■ **What is required**
Within the entries below, the lines from the one with "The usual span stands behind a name" through the one with "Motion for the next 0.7" are to be set down exactly, both ends kept.
#### Source material ####
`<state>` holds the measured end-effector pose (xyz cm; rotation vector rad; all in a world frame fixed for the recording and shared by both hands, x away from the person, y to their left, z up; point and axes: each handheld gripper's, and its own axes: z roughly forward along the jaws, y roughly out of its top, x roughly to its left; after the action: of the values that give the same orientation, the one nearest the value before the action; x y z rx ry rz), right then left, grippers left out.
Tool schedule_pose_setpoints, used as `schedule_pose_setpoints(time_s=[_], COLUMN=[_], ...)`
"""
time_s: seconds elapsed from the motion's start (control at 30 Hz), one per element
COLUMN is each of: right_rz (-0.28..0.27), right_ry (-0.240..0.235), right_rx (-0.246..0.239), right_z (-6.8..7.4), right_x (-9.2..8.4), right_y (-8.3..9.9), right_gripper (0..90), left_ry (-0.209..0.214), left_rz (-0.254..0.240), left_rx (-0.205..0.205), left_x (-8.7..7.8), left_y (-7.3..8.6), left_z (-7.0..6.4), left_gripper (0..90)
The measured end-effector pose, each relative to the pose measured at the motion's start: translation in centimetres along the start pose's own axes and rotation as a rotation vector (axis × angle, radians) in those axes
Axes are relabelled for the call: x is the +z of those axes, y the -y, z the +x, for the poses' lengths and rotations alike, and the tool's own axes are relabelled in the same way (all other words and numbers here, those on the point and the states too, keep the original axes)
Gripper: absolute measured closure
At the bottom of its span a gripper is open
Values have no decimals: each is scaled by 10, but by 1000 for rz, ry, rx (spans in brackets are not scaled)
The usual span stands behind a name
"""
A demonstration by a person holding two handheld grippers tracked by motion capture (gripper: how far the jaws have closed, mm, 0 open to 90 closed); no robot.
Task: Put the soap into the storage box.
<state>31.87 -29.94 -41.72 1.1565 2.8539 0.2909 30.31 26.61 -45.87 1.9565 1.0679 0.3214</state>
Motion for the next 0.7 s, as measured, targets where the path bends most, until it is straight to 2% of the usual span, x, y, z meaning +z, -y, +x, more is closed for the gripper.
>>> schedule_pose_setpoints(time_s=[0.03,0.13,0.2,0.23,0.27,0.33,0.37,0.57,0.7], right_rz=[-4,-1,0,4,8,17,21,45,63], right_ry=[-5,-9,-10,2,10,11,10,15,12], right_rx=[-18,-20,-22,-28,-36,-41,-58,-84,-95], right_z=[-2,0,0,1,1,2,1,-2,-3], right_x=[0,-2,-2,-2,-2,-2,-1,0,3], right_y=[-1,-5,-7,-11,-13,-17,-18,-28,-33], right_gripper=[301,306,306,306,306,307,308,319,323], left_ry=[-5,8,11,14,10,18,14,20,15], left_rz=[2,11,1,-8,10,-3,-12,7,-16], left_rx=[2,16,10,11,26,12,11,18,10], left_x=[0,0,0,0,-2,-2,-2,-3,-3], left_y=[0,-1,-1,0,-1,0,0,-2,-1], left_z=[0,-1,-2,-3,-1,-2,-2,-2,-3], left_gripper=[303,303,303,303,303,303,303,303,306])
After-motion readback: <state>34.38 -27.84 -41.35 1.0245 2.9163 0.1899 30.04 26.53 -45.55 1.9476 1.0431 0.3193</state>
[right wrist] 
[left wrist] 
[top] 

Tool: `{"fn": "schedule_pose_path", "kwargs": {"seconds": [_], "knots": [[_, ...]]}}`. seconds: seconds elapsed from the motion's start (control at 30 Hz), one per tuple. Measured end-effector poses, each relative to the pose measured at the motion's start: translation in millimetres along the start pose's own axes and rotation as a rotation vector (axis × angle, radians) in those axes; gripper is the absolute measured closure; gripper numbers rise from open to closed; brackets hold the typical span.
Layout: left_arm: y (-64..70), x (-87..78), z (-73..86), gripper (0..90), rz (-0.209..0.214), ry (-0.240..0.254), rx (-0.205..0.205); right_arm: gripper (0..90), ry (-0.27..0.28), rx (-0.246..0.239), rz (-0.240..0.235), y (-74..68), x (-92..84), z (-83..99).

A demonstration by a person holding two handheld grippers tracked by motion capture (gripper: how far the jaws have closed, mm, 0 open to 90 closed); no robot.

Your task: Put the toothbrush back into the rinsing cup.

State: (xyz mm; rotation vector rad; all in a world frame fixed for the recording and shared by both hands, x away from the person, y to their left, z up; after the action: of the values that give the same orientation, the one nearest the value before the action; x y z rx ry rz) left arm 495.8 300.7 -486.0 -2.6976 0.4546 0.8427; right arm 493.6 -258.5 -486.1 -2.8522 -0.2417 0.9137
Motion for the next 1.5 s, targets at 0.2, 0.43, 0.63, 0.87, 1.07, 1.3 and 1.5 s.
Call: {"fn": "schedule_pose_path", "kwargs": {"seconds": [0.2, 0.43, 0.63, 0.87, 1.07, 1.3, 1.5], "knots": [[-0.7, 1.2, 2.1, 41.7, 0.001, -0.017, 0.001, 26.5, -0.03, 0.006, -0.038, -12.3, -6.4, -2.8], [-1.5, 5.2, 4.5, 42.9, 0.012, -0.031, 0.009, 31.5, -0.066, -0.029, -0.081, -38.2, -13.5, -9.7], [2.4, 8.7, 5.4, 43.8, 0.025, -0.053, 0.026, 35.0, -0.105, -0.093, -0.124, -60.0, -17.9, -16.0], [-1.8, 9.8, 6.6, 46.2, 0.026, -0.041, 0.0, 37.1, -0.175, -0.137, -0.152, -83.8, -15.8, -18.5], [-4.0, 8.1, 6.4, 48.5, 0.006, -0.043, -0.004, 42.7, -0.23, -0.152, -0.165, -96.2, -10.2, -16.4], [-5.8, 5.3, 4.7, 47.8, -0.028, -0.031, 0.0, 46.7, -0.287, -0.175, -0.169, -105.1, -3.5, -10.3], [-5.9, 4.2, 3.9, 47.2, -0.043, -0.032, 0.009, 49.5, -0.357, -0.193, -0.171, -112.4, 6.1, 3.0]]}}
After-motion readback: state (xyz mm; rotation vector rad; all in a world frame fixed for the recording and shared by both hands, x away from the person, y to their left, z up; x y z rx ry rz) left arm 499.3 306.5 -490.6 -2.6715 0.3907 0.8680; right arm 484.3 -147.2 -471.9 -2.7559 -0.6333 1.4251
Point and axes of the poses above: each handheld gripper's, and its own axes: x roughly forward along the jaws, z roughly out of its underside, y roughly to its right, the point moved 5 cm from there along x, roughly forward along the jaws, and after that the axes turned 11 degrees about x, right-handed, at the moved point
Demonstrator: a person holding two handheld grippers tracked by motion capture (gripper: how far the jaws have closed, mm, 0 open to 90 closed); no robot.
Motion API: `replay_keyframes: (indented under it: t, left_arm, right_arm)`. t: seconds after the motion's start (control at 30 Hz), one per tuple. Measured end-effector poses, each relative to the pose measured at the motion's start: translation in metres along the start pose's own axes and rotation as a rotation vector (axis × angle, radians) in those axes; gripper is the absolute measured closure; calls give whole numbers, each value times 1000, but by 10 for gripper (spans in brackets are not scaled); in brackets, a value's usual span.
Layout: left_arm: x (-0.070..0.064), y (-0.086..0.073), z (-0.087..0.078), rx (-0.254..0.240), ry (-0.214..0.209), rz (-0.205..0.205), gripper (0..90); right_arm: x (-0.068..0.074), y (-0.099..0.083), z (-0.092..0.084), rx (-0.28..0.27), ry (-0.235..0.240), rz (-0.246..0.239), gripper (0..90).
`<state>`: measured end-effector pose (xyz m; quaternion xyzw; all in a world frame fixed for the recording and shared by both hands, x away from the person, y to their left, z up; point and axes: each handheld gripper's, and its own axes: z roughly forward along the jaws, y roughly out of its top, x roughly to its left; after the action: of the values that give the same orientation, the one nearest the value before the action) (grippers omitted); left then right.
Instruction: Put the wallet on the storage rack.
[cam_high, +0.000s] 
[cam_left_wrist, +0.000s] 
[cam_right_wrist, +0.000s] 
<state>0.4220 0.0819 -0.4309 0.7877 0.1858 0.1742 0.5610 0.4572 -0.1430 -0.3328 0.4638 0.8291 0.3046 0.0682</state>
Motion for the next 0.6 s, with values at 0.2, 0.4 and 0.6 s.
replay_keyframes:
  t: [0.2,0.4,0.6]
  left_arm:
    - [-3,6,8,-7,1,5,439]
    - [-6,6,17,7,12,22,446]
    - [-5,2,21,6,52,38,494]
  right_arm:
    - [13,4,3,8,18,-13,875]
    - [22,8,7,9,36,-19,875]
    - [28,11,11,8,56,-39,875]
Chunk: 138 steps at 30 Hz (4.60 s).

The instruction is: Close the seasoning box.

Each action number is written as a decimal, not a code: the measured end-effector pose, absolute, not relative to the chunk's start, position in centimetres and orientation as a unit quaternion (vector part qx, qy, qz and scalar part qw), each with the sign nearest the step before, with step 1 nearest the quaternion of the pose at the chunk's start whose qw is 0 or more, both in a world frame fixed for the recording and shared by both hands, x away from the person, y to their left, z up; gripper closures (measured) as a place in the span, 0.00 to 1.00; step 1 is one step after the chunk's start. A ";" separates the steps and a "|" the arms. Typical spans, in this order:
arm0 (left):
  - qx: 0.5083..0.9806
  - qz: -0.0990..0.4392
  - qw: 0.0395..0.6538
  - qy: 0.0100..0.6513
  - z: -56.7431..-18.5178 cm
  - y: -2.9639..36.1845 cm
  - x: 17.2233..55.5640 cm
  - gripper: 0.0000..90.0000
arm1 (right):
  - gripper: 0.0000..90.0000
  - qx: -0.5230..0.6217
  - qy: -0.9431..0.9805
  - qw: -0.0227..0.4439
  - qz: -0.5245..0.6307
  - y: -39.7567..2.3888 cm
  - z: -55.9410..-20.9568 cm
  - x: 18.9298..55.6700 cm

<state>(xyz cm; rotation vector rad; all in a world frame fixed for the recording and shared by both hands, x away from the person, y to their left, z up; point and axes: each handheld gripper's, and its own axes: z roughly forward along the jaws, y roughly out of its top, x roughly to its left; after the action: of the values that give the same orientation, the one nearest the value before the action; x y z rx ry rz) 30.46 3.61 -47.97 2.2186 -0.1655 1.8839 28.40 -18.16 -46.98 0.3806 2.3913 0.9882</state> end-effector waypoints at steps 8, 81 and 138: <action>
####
■ **Response area**
The usual span stands behind a name
"""
A demonstration by a person holding two handheld grippers tracked by motion capture (gripper: how far the jaws have closed, mm, 0 open to 90 closed); no robot.
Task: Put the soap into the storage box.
<state>31.87 -29.94 -41.72 1.1565 2.8539 0.2909 30.31 26.61 -45.87 1.9565 1.0679 0.3214</state>
Motion for the next 0.7 s, as measured, targets where the path bends most, until it is straight to 2% of the usual span, x, y, z meaning +z, -y, +x, more is closed for the gripper.

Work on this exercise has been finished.